Между тем на «Бисмарк» свалилась дьявольская напасть – страх смерти.
Слухи о невозможности отремонтировать рулевое устройство быстро распространялись и обрастали подробностями. Адмирал Лютьенс пресек слухи тем, что подтвердил их.
Все знали, что это значит.
Каждый располагал несколькими часами, чтобы привыкнуть к мысли о гибели.
Каждый искал выход из положения. И не находил его. Каждый понимал, что судьба поменяла лозунг адмирала Лютьенса «Победа или смерть!» на лозунг «Победа и смерть».
Экипаж «Бисмарка» из 2402 моряков имел в активе победу над «Худом».
Смерть же еще предстояло принять…
В ночь, предоставившую последнюю передышку перед бойней, страх смерти овладел неуязвимым, но все же поврежденным «Бисмарком». Всемогущий и жестокий, страх господствовал на гигантском корабле, захватил нижние палубы, утвердился в машинном отделении, проник в башни управления орудийным огнем, притаился в офицерских каютах, отбрасывал тень на корабельные мостики.

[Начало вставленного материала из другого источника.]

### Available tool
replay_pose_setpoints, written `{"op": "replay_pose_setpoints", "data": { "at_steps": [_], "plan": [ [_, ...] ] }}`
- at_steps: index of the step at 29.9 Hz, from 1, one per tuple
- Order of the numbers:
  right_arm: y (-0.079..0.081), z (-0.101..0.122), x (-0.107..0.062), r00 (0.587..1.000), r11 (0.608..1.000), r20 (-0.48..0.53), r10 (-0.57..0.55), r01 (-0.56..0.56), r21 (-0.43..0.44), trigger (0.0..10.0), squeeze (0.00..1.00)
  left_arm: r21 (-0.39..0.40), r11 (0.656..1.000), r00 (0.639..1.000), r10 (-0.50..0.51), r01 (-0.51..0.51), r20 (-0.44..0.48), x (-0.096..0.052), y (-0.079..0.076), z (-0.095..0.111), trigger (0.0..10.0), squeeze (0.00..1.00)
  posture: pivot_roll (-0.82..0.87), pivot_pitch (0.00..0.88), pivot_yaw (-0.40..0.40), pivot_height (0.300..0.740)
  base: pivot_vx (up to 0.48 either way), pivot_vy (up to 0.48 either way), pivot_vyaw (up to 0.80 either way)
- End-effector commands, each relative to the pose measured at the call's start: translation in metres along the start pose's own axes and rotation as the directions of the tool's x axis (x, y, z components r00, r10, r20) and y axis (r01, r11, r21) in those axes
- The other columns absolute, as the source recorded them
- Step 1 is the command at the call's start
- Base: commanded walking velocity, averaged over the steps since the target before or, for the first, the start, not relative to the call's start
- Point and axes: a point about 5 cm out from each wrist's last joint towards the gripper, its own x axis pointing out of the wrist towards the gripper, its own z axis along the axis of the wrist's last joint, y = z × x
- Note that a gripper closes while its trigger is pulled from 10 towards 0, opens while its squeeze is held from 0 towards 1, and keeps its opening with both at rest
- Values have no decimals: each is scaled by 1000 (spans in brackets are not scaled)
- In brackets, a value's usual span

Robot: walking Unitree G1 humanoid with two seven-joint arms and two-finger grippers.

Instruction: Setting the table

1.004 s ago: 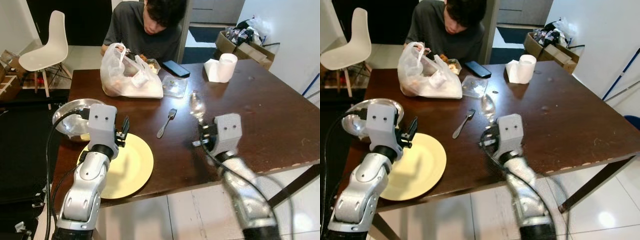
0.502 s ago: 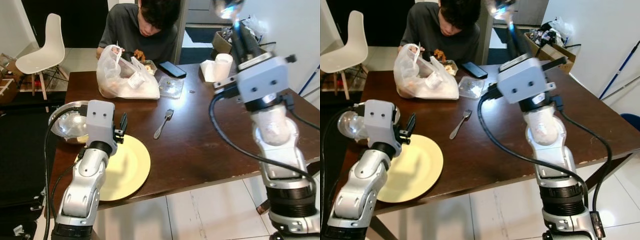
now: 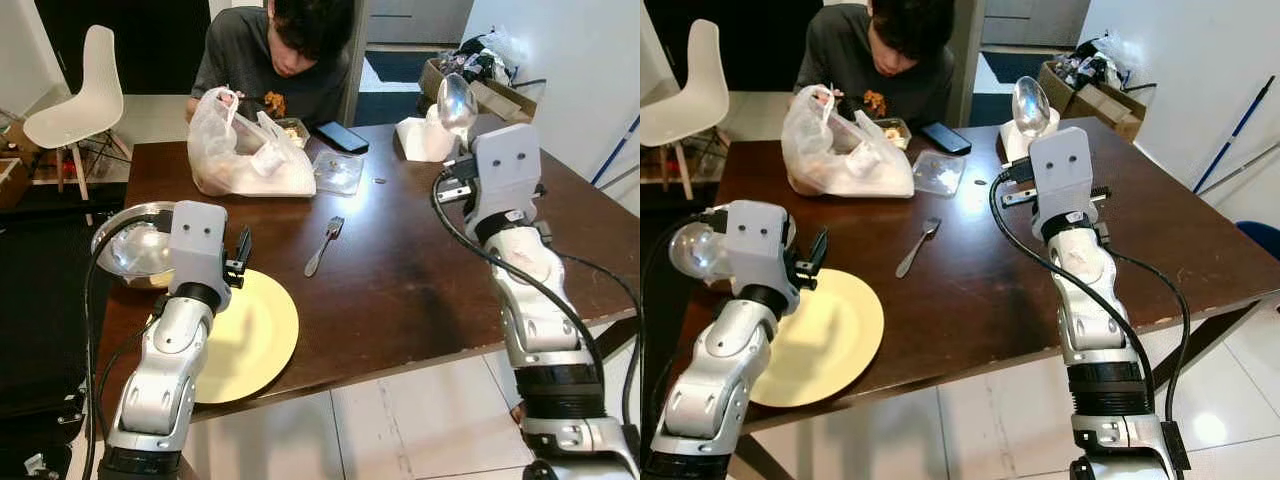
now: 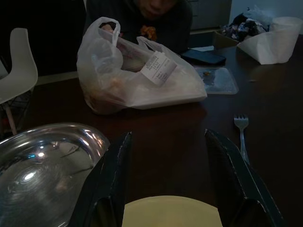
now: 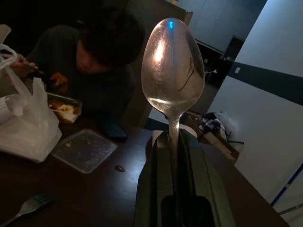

Люди в перегретых помещениях дрожали от холода, на верхних палубах их прошибало потом в холодную ночь. Страх смерти проявлялся в тысяче форм, под тысячей вычурных масок. Чувства, нервы, сердца вибрировали в унисон настрою этого жуткого, безжалостного, злого духа. То, что пережили 2402 члена экипажа «Бисмарка», что они чувствовали, на что надеялись и как боялись в эти ночные часы горечи и отчаяния, было хуже самой смерти. Потому что смерть была скорой.